I have supervised undergraduate research projects by Grant Barkley, Benjamin Branman, Andrew Gitlin, Patrick Lenning, David Rush, Shubhankar Sahai, Jonathan Schneider, Julio Cesar Soldevilla.
Before coming to the University of Michigan as a professor, I was a Clay Research Fellow. In that capacity, I spent two years (2005-2007) at the University of Michigan and three (2007-2010) at MIT.
I have a Ph. D. in mathematics from UC Berkeley, where I was a student of Bernd Sturmfels. My thesis is on tropical geometry, an approach to turning algebraic geometry problems into polyhedral geometry. Before coming to Berkeley, I was an undergraduate at Harvard. While there, I worked for Jim Propp's research group REACH and wrote an undergraduate thesis on the Eichler-Shimura correspondence under William Stein. I spent the rest of my time doing theater tech, hanging out with science fiction fans and working on Les Phys — the physics musical!

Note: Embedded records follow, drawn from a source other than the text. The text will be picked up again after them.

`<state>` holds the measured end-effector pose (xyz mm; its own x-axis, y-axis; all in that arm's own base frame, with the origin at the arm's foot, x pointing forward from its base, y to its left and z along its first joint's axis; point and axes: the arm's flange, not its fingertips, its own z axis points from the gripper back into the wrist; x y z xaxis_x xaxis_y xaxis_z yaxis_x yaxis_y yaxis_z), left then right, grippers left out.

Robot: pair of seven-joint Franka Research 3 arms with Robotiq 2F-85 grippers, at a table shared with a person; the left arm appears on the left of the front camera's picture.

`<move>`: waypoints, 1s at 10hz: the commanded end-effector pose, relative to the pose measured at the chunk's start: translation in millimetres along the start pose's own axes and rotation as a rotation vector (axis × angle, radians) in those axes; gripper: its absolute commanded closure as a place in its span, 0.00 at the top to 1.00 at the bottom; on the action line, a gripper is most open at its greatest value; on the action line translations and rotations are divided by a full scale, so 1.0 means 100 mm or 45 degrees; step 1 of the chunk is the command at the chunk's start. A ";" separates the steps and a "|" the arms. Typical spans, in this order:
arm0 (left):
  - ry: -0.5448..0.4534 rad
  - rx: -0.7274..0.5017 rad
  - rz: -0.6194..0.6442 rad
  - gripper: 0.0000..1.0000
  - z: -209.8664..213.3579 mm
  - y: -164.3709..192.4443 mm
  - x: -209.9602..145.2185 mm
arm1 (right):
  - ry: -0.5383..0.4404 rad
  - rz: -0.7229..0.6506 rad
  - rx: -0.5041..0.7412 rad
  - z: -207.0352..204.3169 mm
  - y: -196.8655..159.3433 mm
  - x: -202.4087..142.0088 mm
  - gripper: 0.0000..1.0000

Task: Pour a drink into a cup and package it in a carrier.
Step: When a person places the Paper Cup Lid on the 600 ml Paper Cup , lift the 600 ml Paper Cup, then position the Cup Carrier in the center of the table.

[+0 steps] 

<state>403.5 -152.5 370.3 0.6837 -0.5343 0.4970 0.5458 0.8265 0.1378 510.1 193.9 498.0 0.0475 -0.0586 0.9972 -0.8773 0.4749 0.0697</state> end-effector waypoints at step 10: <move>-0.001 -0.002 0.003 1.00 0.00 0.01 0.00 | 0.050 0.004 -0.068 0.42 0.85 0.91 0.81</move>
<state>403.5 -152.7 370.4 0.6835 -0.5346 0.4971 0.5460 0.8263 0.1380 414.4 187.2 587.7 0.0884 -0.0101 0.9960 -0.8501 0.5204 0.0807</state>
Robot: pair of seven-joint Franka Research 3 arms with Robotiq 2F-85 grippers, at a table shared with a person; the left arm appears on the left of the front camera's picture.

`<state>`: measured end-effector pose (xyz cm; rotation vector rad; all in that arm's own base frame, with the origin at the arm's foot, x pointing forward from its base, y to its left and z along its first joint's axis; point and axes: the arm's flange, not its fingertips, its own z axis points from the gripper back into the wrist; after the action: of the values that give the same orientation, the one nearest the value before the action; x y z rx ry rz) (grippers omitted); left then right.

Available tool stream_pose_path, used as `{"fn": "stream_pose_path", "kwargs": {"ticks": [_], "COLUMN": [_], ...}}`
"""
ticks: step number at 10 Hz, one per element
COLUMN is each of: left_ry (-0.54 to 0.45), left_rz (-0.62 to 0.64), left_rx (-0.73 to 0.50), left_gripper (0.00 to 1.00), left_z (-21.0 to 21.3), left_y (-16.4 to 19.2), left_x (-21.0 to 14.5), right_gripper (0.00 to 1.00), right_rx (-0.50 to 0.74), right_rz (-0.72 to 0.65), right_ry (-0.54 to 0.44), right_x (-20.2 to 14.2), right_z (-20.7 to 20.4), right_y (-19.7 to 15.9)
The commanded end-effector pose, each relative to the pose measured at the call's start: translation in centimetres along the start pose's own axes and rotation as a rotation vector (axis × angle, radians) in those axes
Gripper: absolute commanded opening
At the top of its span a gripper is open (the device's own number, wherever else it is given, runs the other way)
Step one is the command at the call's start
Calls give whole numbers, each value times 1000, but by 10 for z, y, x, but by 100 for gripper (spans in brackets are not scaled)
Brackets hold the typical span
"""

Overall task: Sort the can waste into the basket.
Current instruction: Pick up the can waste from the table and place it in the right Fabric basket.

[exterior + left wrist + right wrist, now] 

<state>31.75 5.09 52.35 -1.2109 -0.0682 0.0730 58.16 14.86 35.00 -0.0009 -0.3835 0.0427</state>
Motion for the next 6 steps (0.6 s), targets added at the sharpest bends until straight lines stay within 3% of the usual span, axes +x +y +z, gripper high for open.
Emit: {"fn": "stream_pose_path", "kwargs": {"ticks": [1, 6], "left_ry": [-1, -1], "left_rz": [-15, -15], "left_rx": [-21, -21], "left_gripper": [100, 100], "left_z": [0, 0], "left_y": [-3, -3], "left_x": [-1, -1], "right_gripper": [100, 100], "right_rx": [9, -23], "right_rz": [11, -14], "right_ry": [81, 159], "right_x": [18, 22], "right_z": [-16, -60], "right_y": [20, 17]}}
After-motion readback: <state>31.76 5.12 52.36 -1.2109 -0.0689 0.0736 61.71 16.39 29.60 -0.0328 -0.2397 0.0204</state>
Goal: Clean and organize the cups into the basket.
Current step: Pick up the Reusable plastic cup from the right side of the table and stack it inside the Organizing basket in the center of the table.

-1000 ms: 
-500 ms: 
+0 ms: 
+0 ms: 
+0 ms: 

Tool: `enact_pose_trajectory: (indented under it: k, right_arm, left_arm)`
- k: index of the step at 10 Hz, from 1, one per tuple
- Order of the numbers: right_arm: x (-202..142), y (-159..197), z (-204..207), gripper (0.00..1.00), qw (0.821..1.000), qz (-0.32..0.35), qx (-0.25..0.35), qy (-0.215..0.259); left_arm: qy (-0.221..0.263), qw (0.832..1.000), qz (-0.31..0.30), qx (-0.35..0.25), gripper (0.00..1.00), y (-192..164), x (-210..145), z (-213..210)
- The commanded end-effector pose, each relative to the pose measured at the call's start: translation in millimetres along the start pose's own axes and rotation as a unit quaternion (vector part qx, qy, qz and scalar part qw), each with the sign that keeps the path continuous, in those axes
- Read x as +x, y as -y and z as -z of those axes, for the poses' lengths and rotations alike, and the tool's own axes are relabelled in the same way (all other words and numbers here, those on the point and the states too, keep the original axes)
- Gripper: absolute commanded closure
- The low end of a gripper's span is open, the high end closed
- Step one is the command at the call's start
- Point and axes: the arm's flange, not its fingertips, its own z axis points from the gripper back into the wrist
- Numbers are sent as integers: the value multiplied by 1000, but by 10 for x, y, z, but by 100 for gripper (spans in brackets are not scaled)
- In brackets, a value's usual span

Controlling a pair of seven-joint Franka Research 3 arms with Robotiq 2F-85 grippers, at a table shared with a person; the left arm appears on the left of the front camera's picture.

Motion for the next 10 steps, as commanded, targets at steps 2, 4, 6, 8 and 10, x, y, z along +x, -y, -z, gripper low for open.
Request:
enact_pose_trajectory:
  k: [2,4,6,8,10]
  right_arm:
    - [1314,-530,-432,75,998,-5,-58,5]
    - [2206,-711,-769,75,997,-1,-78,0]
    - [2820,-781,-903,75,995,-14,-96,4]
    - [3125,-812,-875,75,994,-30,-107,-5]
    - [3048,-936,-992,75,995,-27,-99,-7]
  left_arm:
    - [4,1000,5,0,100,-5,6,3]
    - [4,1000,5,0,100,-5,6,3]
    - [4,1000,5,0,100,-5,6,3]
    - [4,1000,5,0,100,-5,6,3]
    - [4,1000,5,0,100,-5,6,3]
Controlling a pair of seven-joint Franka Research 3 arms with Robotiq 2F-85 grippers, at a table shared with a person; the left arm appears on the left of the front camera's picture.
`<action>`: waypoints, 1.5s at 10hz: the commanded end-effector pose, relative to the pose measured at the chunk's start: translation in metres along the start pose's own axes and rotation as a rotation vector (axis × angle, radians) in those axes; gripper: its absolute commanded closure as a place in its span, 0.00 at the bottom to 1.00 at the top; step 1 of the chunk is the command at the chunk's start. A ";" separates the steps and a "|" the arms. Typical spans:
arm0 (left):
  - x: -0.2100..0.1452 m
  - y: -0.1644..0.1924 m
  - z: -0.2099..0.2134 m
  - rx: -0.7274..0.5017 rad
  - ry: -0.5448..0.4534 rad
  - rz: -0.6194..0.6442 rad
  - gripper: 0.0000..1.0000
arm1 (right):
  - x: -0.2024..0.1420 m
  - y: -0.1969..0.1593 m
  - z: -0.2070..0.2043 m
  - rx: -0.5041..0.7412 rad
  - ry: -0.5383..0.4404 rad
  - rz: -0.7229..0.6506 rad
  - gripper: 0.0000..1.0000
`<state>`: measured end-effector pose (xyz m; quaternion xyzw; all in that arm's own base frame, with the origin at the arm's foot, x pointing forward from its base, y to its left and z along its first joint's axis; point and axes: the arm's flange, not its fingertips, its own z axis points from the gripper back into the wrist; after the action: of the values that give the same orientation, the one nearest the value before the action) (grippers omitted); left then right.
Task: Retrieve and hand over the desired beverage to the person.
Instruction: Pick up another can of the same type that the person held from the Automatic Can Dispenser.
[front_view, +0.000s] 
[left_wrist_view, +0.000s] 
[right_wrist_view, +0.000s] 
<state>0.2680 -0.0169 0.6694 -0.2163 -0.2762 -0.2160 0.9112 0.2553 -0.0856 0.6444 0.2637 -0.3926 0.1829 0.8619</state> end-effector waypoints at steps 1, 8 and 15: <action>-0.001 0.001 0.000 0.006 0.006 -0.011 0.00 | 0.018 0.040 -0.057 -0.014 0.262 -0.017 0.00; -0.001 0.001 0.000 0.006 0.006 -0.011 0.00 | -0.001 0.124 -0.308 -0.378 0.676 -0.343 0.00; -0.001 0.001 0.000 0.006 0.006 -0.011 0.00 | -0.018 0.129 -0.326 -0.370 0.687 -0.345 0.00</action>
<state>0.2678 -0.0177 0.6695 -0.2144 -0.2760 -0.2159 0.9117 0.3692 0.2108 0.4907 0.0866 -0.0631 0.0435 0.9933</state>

I spent four years as a counselor at PROMYS, a number theory program for high school students, and highly endorse it either as a place to study or to work. I spent my own high school summers at MOP, which I found great but works better for some people than for others. I went to High School at Choate Rosemary Hall and to Middle School at Talcott Mountain Academy. If you are a young nerd in Connecticut, looking for a middle school or after school program, I highly recommend Talcott.